System Information of my PC (Very Minimum Computer Configurations for Students)
Operating System: Windows 7 Professional 32-bit (6.1, Build 7601)
Service Pack 1
System Manufacturer: Hewlett-Packard
System Model: HP Pro 3330 MT
Processor: Intel(R) Core(TM) i3-2120 CPU # 3.30GHz (4
CPUs), ~3.3GHz
Memory: 2048MB RAM
Original Answer
I'm aware that this answer is not really what the OP wants, but maybe this answer can be useful for other users and helpful to future users, if not the OP. Please see this answer as the alternative method.
Copy/paste, cut/insert, and delete entire row operations in Excel can take an excessively long time even when doing it in VBA Excel. For copy/paste and cut/insert operations the cause of the slowness is the formatting of the data itself. Memory over-allocation is another cause of those operations. So how do we resolve a situation like this? There are several things you can look for speeding up your code.
Use arrays instead of the range of cells. It's usually considered to be faster than working on the range of cells because it ignores the formatting of the data in cells.
Use .Value2 rather than the default property (.Value) because .Value2 will only treat all formatting numbers (currency, accounting, date, scientific, etc) as Doubles.
Suppose we have 10,000 rows of dummy data like the following dataset:
Instead of deleting entire rows of "non-chr9" data, I simply ignore those data and only consider the "chr9" data by copying all the "chr9" data into an array. How to code to implement such task? First of all, we must make a copy of our data to avoid data loss because we cannot undo all changes to recover the original data after running VBA Excel.
It seems you have done all the preparations needed.
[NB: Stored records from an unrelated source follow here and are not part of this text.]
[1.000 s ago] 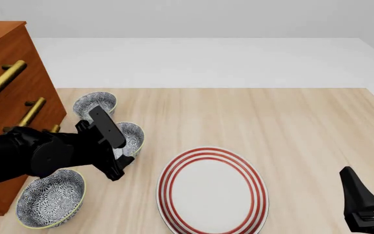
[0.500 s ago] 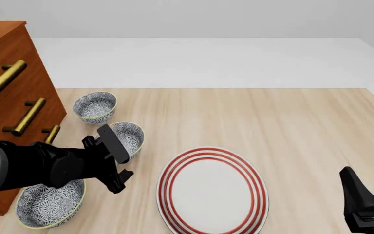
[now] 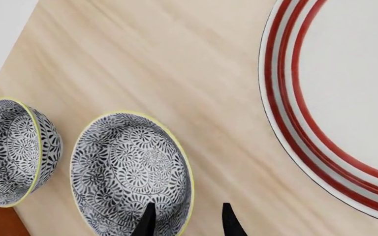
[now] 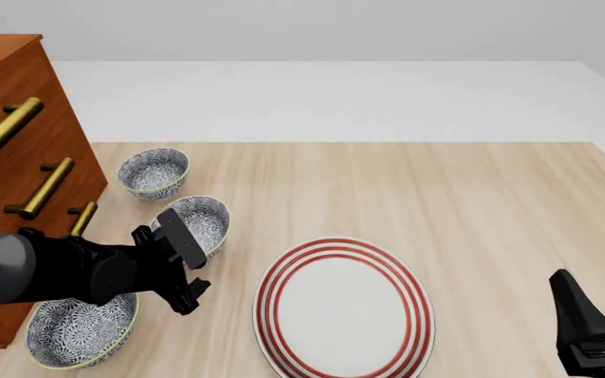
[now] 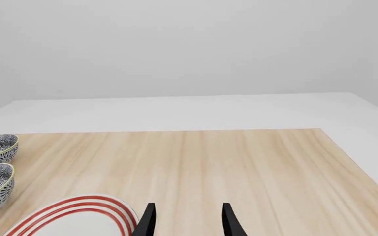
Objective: Pick up the bowl and put it in the middle on the plate.
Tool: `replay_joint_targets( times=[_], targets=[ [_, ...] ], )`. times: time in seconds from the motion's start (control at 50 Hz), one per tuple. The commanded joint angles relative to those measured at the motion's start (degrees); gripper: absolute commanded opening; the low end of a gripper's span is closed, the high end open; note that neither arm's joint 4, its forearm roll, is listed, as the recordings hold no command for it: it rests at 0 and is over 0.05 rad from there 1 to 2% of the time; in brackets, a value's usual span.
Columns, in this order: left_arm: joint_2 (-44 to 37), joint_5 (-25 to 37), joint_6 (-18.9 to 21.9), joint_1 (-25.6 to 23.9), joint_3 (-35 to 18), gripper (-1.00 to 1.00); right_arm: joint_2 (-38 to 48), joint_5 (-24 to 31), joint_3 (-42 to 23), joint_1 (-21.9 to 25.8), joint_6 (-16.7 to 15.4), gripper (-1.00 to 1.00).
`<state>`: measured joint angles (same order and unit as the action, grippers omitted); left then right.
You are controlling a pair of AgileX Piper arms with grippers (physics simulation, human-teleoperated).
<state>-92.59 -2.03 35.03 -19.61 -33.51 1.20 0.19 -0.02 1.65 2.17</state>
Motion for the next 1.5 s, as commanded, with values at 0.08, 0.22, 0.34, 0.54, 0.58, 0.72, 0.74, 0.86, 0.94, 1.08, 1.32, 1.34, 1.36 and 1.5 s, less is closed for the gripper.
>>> replay_joint_targets(
  times=[0.08, 0.22, 0.34, 0.54, 0.58, 0.72, 0.74, 0.86, 0.94, 1.08, 1.32, 1.34, 1.36, 1.5],
  targets=[
    [-1.4, -1.0, 0.4, 0.6, 0.2, 1.00, 0.2, -0.1, 0.0, 0.0, 0.0, 1.00],
    [0.2, 0.0, 0.0, 0.3, 0.0, 1.00, 0.2, -0.1, 0.0, -0.1, -0.1, 1.00],
    [4.8, 2.1, 0.2, -1.4, 0.5, -1.00, 0.7, -0.4, 0.0, 0.0, 0.0, 1.00],
    [7.1, 3.3, 1.0, -2.1, 0.3, -1.00, 0.8, -0.4, 0.0, -0.1, -0.2, 1.00],
    [7.7, 3.6, 1.1, -2.2, 0.3, -1.00, 0.9, -0.4, 0.0, -0.1, -0.1, 1.00],
    [10.6, 5.1, 1.4, -3.6, 0.9, -1.00, 0.5, -0.1, 0.0, 0.0, -0.2, 1.00],
    [10.8, 5.0, 1.3, -4.0, 0.9, -1.00, 0.4, 0.0, 0.0, 0.0, -0.2, 1.00],
    [12.7, 5.6, 0.2, -6.9, 1.4, -1.00, 0.3, -0.2, 0.0, -0.2, -0.1, 1.00],
    [14.1, 6.6, -0.1, -8.5, 1.5, -1.00, 0.1, 0.0, 0.0, -0.3, 0.0, 1.00],
    [17.7, 9.7, 0.2, -11.7, 0.8, -1.00, 0.4, -0.2, 0.0, -0.2, 0.0, 1.00],
    [20.7, 14.5, -1.4, -17.6, -2.4, -1.00, 0.6, -0.3, 0.0, -0.1, 0.2, 1.00],
    [20.7, 14.5, -1.3, -18.1, -2.5, -1.00, 0.5, -0.3, 0.0, -0.1, 0.3, 1.00],
    [20.7, 14.6, -1.1, -18.4, -2.5, -1.00, 0.6, -0.3, 0.0, -0.1, 0.3, 1.00],
    [22.0, 16.9, -0.5, -21.1, -3.7, -1.00, 0.8, -0.4, 0.0, -0.2, 0.4, 1.00]
  ],
)
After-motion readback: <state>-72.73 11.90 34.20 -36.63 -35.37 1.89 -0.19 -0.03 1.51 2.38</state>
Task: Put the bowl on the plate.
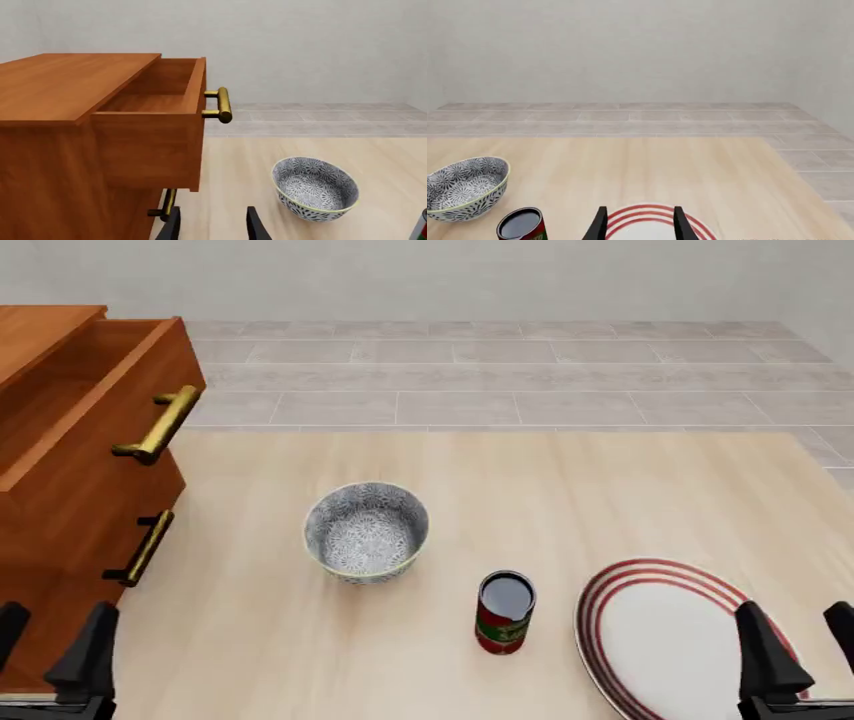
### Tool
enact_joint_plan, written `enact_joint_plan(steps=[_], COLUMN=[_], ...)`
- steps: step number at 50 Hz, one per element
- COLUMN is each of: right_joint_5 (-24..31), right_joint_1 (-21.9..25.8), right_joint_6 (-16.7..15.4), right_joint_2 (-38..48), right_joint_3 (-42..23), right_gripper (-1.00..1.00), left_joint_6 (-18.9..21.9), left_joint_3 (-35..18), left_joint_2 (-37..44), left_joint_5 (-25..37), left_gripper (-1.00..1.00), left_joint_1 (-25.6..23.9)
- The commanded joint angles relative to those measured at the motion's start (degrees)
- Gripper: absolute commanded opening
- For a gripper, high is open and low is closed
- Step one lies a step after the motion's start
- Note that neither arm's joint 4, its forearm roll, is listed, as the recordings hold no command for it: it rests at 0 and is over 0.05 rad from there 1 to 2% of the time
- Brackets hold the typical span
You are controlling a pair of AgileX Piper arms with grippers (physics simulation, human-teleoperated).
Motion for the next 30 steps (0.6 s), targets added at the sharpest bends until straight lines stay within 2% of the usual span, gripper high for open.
enact_joint_plan(steps=[1,15,17,18,20,27,30], right_joint_5=[0.11,0.66,-2.32,-4.68,-6.21,-14.60,-16.06], right_joint_1=[-0.35,-0.27,-0.34,-1.10,-0.56,1.67,2.81], right_joint_6=[0.38,0.30,1.03,2.71,2.08,1.05,0.89], right_joint_2=[0.50,0.69,4.34,7.16,8.75,22.13,25.13], right_joint_3=[-0.07,-0.03,0.01,-0.01,-0.68,-6.03,-7.91], right_gripper=[1.00,1.00,1.00,1.00,1.00,1.00,1.00], left_joint_6=[0.00,0.00,0.00,0.00,0.00,0.00,0.00], left_joint_3=[0.00,0.00,0.00,0.00,0.00,0.00,0.00], left_joint_2=[0.00,0.00,0.00,0.00,0.00,0.00,0.00], left_joint_5=[0.00,0.00,0.00,0.00,0.00,0.00,0.00], left_gripper=[1.00,1.00,1.00,1.00,1.00,1.00,1.00], left_joint_1=[0.00,0.00,0.00,0.00,0.00,0.00,0.00])
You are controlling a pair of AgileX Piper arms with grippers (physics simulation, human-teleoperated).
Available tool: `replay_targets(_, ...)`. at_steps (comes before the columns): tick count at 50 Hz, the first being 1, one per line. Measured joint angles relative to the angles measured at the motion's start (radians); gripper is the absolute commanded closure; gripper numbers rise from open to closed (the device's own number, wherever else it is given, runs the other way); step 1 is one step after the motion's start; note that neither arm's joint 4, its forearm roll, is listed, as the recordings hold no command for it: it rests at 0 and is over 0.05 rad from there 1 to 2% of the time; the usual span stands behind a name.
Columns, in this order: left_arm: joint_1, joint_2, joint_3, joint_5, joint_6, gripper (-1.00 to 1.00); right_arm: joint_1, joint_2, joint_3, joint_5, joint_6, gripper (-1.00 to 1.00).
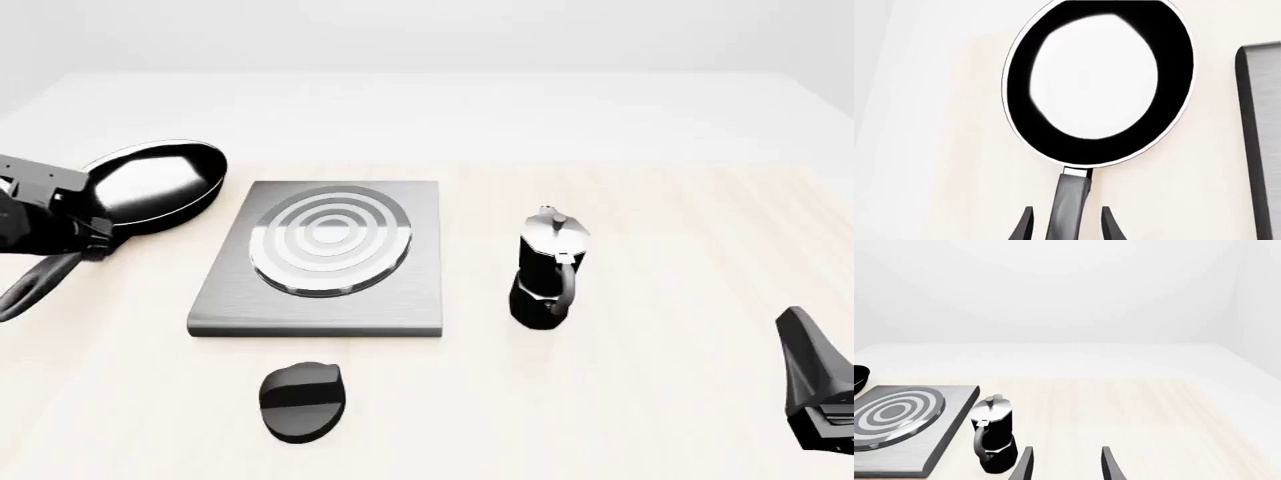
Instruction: Turn on the stove and put the frying pan on it.
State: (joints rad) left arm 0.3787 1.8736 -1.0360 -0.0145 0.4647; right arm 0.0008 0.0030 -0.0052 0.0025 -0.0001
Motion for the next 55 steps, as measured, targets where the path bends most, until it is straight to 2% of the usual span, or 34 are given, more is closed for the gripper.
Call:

Now, we may start coding by first declaring every variable we need to the appropriate type of data.
Dim i As Long, j As Long, k As Long
Dim LastRow As Long, LastColumn As Long, LengthDataChr9 As Long
If you don't declare the variables, your code will run with those variables defaulting to the Variant type. While Variant can be enormously useful, but it can make your code slow. So, make sure each variable is declared with a sensible type. This is good programming practice and considerably faster.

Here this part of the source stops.